REQUIRED WORK |
Look through the lines below for the word "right", and copy every line that has it.

BEGIN

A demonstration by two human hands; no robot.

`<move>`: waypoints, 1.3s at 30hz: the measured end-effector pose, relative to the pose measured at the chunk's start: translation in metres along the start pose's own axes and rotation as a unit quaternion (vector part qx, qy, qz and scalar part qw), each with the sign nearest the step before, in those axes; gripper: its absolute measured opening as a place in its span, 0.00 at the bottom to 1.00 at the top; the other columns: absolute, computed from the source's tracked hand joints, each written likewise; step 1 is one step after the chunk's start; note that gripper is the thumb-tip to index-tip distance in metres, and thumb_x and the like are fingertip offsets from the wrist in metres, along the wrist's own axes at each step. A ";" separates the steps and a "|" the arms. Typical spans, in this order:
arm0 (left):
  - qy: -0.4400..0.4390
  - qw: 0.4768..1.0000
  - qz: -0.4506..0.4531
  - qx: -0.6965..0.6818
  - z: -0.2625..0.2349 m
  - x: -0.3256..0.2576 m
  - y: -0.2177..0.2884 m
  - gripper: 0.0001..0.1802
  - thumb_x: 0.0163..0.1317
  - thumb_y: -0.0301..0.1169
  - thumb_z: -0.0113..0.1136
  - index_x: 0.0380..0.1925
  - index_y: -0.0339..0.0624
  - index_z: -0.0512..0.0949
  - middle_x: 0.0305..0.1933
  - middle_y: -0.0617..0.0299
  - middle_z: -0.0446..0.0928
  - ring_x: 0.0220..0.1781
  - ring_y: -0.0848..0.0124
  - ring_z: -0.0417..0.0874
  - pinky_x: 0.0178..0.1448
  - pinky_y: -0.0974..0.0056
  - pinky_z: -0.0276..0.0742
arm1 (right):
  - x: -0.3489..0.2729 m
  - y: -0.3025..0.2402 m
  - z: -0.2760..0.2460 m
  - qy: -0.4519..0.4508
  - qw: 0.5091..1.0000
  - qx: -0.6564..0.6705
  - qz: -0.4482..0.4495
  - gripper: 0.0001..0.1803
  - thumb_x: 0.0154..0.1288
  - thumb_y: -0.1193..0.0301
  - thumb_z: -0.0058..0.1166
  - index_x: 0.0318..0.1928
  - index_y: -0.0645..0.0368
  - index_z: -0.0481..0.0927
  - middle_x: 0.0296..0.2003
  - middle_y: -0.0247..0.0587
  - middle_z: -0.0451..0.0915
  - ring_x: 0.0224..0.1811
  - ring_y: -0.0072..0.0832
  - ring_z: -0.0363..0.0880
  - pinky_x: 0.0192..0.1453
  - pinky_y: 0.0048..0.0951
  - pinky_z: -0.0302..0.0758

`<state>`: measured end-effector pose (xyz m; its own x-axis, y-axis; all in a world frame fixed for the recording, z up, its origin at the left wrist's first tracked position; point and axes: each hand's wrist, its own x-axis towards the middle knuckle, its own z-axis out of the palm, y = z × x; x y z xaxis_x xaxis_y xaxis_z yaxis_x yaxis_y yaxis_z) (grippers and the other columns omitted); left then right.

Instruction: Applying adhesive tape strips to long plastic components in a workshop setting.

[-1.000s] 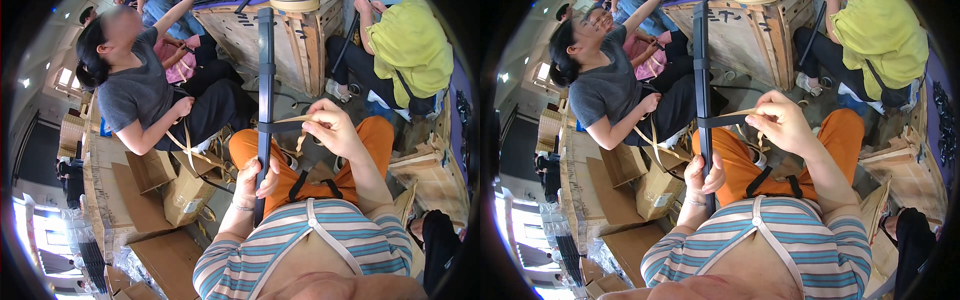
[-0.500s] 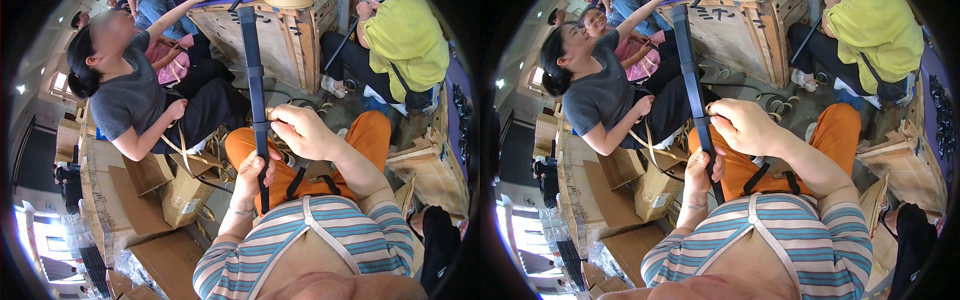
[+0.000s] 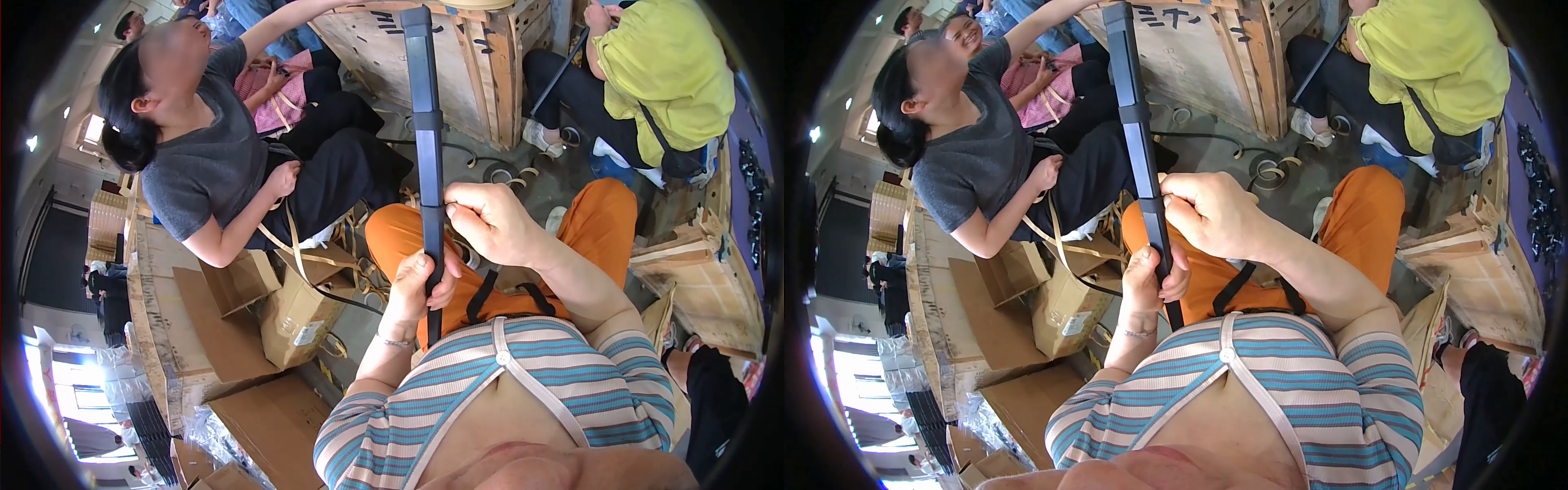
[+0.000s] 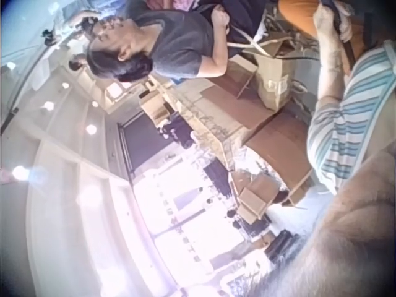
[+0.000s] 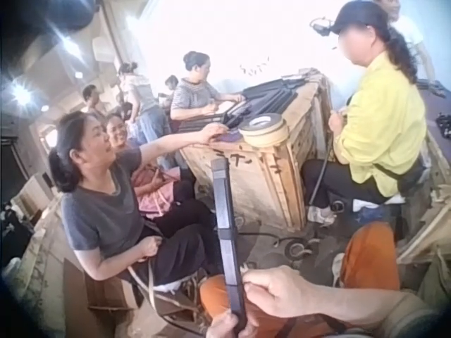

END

RESPONSE TO THIS EXERCISE |
arm1 (right):
`<state>`: measured end-effector pose (xyz m; its own x-axis, y-axis; all in a world frame fixed for the recording, z up, its origin at the left wrist's first tracked position; point and axes: each hand's wrist, its own x-axis towards the middle knuckle, its own z-axis out of the palm, y = z × x; x y z xaxis_x xaxis_y xaxis_z yaxis_x yaxis_y yaxis_z) (grippers and the other columns omitted); left then right.

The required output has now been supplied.